Per questo è indicato, oltre che praticare queste tecniche corporee, intraprendere parallelamente anche un percorso psicoterapeutico al fine di rielaborare le memorie traumatiche e poter avere un maggior beneficio.
Video EMDR e PTSD – Center for PTSD – U. S Department of Veterans Affairs
Come si può trattare il trauma
Nel caso di un trauma fisico, a volte, non si comprende perché alcune persone continuano a provare dolore o fastidio, oltre i normali tempi di guarigione e nonostante l’intervento di medici, fisioterapisti, osteopati e professionisti vari, non rispondono ai trattamenti normalmente efficaci.
Come abbiamo visto il ricordo traumatico e le emozioni dolorose legate ad esso, continuano a persistere nella persona: è il corpo che continua a vivere l’evento.
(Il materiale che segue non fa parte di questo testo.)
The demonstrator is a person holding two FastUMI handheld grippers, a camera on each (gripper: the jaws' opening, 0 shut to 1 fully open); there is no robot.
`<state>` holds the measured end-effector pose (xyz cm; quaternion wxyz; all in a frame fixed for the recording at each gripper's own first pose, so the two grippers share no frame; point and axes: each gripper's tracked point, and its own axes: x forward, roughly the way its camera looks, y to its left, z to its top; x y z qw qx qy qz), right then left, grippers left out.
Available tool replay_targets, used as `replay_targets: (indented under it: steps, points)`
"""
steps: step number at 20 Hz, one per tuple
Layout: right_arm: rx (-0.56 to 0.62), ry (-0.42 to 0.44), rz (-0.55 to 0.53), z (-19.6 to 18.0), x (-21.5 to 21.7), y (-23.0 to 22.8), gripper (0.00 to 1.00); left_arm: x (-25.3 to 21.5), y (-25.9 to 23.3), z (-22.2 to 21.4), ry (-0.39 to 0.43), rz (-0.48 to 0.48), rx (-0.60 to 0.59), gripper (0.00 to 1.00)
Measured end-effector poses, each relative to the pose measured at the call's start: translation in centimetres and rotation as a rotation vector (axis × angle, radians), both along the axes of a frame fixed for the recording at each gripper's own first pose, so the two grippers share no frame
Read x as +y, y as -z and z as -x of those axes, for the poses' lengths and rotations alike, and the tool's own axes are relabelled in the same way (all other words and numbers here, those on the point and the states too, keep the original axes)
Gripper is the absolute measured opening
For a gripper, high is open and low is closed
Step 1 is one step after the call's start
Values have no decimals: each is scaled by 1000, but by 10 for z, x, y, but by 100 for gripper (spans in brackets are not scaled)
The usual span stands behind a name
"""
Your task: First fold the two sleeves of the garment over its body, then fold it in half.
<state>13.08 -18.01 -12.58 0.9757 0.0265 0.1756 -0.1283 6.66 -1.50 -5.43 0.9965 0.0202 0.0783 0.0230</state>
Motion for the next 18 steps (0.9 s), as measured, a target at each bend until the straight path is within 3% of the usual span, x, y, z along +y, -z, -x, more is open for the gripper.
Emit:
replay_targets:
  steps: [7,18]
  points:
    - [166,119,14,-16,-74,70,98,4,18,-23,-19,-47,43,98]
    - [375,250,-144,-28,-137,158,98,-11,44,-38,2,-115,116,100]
I trattamenti oggi riconosciuti come maggiormente efficaci nel ridurre la sintomatologia post-traumatica, sia dall’Associazione Psichiatrica Americana (APA) che dall’Organizzazione Mondiale della Sanità (OMS), sono – in ordine ai risultati ottenuti – l‘EMDR (Eye Movement Desensitization Reprocessing) e l’Ipnosi, seguite dalla TF-CBT (Terapia Cognitivo-comportamentale Focalizzata sul Trauma).
L’EMDR favorisce la neuro-plasticità naturale del nostro cervello, attraverso un lavoro psicoterapico che coinvolge e integra l’insieme dei processi cognitivi, emotivi e corporei.
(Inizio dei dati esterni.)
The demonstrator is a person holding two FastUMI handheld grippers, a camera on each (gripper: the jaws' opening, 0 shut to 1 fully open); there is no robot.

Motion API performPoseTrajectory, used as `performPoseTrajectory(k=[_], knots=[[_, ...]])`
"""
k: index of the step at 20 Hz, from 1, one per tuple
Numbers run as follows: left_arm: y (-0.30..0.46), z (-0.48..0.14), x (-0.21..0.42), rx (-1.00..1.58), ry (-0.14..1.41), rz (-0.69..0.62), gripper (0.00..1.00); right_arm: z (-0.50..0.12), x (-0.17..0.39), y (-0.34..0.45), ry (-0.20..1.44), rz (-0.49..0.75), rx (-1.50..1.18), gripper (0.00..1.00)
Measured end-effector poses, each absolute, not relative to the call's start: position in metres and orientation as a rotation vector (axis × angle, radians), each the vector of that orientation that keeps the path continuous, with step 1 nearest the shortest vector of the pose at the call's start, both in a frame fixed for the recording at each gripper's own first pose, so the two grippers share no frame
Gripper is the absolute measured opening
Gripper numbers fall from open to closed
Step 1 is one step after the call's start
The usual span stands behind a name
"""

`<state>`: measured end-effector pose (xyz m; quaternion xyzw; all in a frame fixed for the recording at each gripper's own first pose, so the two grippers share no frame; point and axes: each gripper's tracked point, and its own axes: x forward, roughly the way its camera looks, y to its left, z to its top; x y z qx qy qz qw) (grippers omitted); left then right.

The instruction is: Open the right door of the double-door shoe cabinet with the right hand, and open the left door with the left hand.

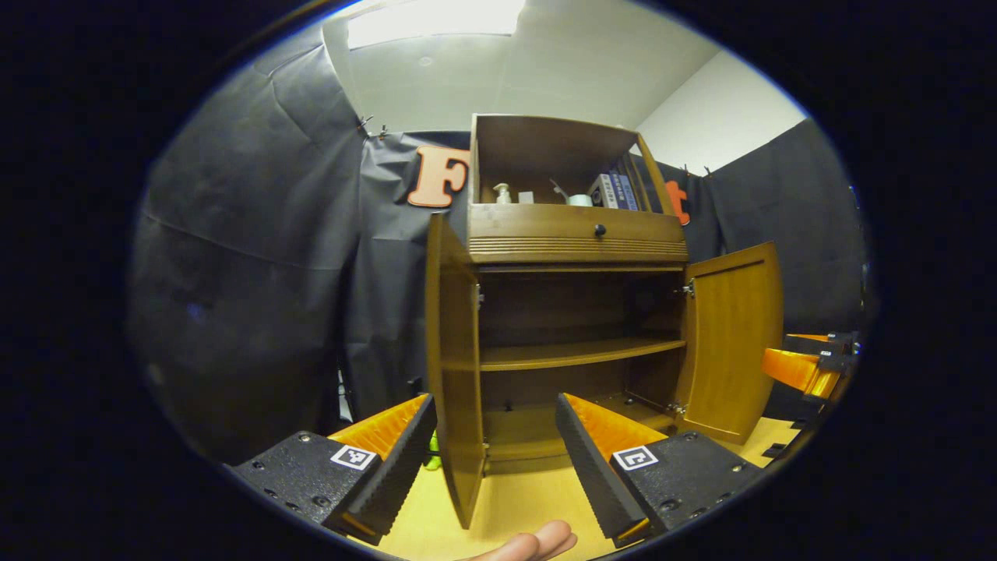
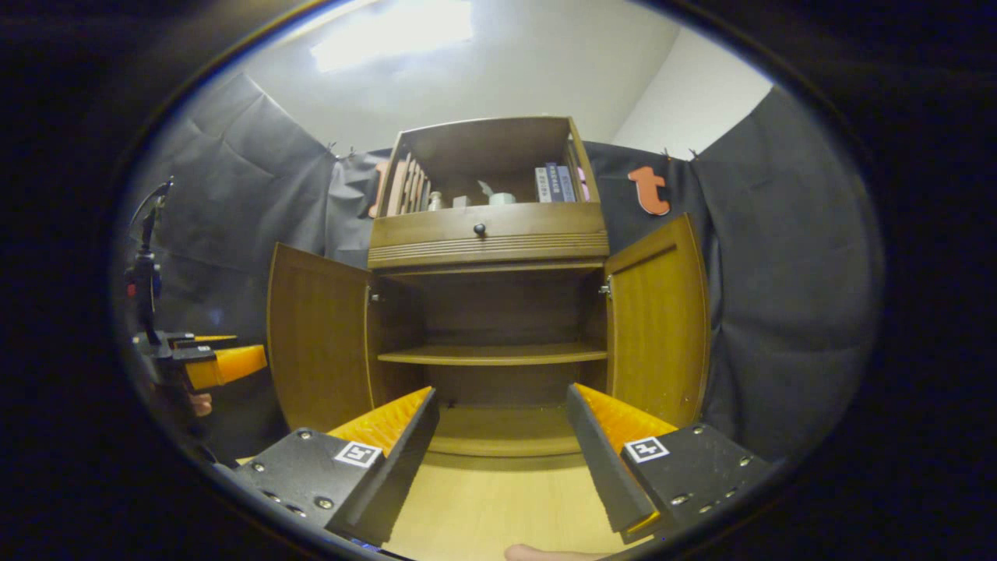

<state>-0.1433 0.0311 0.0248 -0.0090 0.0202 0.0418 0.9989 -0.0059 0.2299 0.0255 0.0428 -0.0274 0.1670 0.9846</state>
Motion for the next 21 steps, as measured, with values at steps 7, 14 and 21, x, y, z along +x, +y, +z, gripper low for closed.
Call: performPoseTrajectory(k=[7,14,21], knots=[[-0.015,0.021,-0.116,-0.001,0.051,0.088,0.93,0.041,-0.004,0.206,-0.052,0.303,0.095,0.98],[-0.06,-0.005,-0.087,0.005,0.122,0.097,0.95,0.054,-0.016,0.189,-0.061,0.321,0.089,0.98],[-0.091,-0.005,-0.088,0.014,0.126,0.063,0.95,0.067,-0.042,0.132,-0.146,0.224,0.105,0.98]])
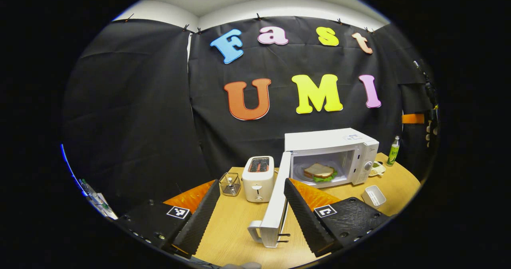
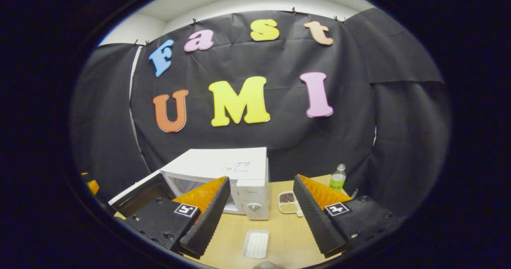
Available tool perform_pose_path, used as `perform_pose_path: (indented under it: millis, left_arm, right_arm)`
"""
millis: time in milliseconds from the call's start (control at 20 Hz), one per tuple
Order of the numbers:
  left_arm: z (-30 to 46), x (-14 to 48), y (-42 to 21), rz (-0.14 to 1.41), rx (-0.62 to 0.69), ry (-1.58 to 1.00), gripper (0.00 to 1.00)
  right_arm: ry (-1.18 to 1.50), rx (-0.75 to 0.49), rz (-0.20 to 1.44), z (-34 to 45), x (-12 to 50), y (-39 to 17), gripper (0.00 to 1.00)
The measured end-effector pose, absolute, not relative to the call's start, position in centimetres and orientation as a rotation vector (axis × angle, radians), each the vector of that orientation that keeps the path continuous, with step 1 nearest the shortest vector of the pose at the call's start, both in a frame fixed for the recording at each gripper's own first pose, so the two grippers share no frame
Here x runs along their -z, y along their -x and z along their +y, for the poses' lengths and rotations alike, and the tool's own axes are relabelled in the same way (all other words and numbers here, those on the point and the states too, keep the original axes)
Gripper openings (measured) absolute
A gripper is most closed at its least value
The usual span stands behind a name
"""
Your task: Open the microwave oven with the left hand, put the food in, and close the microwave oven.
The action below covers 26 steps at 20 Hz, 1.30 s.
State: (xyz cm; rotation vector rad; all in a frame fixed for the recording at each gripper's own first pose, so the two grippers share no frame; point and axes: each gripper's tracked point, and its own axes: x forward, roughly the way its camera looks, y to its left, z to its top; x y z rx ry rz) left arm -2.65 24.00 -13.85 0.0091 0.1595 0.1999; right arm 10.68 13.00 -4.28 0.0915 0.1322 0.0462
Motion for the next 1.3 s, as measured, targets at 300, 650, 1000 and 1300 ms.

La persona viene aiutata a riattivare la capacità innata e naturale di rielaborazione dell’informazione permettendogli di attenuare la carica emotiva associata all’evento traumatico.
Le sensazioni fisiche e le cognizioni – che hanno caratterizzato l’evento – vengono trasformate e il ricordo viene integrato all’interno della propria narrativa personale.
Quando l’EMDR non funziona si interviene con l’Ipnosi, in particolare sulle parti che non riescono a raggiungere la coscienza e ad integrarsi.